Reprenant la pratique de la théorie des couleurs qui a inspiré son album de 2017 Good Will Come To You (jaune optimiste) et The Same But By Different Means de 2019 (bleu nuit), Sundry Rock Song Stock est imprégné de l’état naturel du vert. Comme l’explique Jarvis, c’est la couleur qu’il relie le plus étroitement à sa personnalité, allant au-delà d’une attraction esthétique vers des sentiments sauvages, d’énergie sans limites et une tendance anti-établissement qui imprègne ses 23 années sur la planète.

« J’ai vécu une percée musicale avec ce son clair et facile de mes deux derniers albums », dit Jarvis. « Ça faisait du bien à l’époque, mais ça va à l’encontre de mon essence. Les gens pensent que je suis calme, mais je ne suis pas du tout calme et je suis heureux d’élaborer là-dessus maintenant. Cet album s’est assemblé d’une manière exceptionnellement facile en réaction à cette merde nocturne. Ce vert est totalement incarné ».
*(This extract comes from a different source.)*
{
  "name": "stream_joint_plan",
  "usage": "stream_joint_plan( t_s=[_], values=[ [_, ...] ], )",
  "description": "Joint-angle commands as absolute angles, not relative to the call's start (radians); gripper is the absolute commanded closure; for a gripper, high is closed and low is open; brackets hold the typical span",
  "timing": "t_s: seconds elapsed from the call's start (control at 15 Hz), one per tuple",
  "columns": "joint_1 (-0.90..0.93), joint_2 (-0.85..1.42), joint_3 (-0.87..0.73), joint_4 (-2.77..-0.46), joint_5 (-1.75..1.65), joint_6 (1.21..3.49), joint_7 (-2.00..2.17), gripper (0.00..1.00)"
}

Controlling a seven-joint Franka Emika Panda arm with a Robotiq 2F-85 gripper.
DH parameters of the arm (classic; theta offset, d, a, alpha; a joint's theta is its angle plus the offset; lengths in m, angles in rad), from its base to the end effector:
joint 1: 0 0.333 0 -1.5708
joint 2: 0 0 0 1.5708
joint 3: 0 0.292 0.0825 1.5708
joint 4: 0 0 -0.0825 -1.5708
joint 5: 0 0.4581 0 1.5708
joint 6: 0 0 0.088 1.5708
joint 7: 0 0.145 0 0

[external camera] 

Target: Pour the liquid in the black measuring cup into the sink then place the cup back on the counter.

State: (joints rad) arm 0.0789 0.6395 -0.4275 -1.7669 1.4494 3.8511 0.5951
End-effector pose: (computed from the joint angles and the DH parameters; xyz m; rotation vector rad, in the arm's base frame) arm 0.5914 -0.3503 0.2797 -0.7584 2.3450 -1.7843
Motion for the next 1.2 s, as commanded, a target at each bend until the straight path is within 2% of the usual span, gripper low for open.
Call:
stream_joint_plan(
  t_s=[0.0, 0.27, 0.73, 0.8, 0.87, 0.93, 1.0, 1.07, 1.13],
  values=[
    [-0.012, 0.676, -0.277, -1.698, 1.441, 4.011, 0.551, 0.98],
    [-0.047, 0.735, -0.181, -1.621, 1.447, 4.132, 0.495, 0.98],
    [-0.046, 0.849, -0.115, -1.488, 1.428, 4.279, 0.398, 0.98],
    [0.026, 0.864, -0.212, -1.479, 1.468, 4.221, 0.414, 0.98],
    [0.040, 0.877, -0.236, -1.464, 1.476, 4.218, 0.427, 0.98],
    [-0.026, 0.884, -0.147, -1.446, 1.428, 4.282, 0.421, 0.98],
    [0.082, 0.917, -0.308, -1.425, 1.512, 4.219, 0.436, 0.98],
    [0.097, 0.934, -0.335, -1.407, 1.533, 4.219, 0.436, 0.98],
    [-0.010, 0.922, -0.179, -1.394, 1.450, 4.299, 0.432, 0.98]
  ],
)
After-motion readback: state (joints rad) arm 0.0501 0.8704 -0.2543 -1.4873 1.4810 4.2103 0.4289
Alors que The Same But By Different Means s’étend sur 22 croquis sonores d’une durée allant de 14 secondes à huit minutes, Sundry Rock Song Stock adopte une approche plus traditionnelle avec ses 10 morceaux concis. Le fait de travailler seul, le mode préféré de Jarvis, l’a amené à enregistrer chaque instrument, à mixer l’album et même à peindre le portrait sur sa pochette. La seule contribution extérieure est venue de l’ingénieur Mark Lawson (Arcade Fire, Basia Bulat, Peter Gabriel), qui a aidé à faire rouler la bande pendant que Jarvis jouait de la batterie.